Scottish Enterprise to focus on 'quality' jobs
Scotland's main economic development agency has announced a major change in its role.
Scottish Enterprise is reversing nearly 12 years when it has focused on supporting high-growth companies.
It will now shift to a broader role in helping to create quality jobs, with security and wellbeing a priority, and also to tackle inequalities.
The agency, along with Highlands and Islands Enterprise, spends more than £300m of government funds each year.
Under instruction from SNP ministers soon after the party came to power, its main focus in recent years has been to support about 2,000 firms seen as having the best prospects for growth. It also works to bring inward investors to Scotland.

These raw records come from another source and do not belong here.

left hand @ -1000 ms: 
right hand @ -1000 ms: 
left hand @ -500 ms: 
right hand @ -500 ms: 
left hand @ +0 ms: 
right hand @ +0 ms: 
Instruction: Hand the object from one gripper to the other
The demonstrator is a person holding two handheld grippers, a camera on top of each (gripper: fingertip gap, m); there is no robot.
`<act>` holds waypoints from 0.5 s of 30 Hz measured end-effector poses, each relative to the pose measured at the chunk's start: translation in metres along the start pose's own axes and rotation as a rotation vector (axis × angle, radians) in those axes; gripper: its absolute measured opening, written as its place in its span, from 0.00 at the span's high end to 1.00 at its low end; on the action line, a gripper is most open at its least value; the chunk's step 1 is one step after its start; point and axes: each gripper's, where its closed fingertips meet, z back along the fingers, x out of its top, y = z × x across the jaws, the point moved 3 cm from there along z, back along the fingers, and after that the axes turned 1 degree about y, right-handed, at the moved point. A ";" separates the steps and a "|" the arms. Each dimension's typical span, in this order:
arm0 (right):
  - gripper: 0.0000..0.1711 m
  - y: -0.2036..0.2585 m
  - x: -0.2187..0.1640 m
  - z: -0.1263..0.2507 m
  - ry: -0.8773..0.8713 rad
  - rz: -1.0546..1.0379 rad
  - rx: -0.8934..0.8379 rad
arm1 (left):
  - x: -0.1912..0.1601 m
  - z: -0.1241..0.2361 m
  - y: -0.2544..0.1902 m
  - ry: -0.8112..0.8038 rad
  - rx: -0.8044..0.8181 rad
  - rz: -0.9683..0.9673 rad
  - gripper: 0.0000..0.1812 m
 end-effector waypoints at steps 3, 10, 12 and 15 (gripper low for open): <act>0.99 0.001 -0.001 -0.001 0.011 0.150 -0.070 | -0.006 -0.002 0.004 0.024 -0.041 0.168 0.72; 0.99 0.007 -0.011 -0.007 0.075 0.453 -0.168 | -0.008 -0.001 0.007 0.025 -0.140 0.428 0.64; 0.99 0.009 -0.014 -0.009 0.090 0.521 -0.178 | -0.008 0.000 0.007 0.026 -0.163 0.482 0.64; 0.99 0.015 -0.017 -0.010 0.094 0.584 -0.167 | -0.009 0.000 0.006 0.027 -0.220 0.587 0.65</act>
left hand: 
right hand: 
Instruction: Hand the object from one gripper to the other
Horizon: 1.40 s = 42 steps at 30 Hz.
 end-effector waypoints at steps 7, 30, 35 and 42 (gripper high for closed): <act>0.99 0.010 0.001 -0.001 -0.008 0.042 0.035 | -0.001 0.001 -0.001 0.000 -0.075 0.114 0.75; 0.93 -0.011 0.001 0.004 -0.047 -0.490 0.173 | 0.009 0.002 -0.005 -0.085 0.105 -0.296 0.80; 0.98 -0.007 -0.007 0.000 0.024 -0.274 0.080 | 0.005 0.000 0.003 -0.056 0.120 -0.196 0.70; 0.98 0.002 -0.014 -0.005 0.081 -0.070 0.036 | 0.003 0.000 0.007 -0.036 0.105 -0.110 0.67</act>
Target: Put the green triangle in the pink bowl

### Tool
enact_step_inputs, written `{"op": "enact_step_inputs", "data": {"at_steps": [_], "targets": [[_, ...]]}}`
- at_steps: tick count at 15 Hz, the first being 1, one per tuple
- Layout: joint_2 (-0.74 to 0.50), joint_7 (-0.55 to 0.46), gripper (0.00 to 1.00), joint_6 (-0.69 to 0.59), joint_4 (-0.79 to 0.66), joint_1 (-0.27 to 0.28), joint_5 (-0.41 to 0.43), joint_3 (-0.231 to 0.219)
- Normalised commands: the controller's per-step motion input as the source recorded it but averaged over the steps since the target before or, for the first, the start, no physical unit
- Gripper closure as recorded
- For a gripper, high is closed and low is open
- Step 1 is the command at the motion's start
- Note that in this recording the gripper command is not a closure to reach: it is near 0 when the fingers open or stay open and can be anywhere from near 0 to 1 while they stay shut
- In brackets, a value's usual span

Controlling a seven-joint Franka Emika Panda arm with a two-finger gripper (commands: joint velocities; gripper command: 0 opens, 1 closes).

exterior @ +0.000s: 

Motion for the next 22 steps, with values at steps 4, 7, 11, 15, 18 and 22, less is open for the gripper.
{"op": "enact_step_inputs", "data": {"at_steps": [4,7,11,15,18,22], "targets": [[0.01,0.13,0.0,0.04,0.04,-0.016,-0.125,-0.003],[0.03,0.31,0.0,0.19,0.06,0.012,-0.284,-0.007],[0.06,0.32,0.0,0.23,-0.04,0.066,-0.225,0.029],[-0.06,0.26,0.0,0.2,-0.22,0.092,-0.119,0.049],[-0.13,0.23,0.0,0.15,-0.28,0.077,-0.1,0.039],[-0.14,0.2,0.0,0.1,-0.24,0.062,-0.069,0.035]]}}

However, under chief executive, Steve Dunlop, who replaced Lena Wilson last year, and with ministerial backing, there's to be what Mr Dunlop calls "an emphatic shift back" to the agency's original purpose.
He said the agency has to "play our part to deliver for the whole economy, working with businesses to create more quality jobs that help reduce poverty and support businesses, communities and families across Scotland".
Scotland, as in other developed countries, struggles with an uneven spread of economic success, Mr Dunlop wrote in a foreword to the new strategy.
"Deprivation and affluence are all too often uneasy bedfellows: persistent, regional pockets of low unemployment and too few businesses realising their growth potential are damaging wellbeing in parts of Scotland," he said
"Scotland is ranked 21st out of the 36 OECD (developed nation) countries when it comes to income equality.
"These challenges, alongside a complex global economy, the unknown impact of Brexit and the impact of automation and artificial intelligence, mean that more of the same economic development will, at best, deliver more of the same economic outcomes. And inequalities will remain."
The strategy commits Scottish Enterprise to a focus on
- creating quality jobs that give workers security, fulfilment and respect:
- giving grants only to firms that commit to fair work practices:
- more investment to places where it can make a difference in reducing inequality:
- intervening to help firms at an earlier stage of facing up to financial distress and economic shocks.
In the coming year, the intention is to create or safeguard "up to 10,500 jobs paying at least the real living wage".
Scottish Enterprise aims to enable up to £350m of research and development and up to £200m in capital investment.
The strategy commits the agency to supporting exports worth up to £1.5bn and help for businesses in raising growth funding, worth £255m.
There is also a drive to "democratise entrepreneurship", so that anyone feels able to start their own business regardless of where they grew up or where they were educated.
The business base in Scotland has been slow by comparison with the most lively parts of British business, in and around London.
It is claimed by Scottish Enterprise that Scotland needs 70,000 more businesses, 7,000 more exporters and 100 more high growth businesses, if it is to match the best UK regions.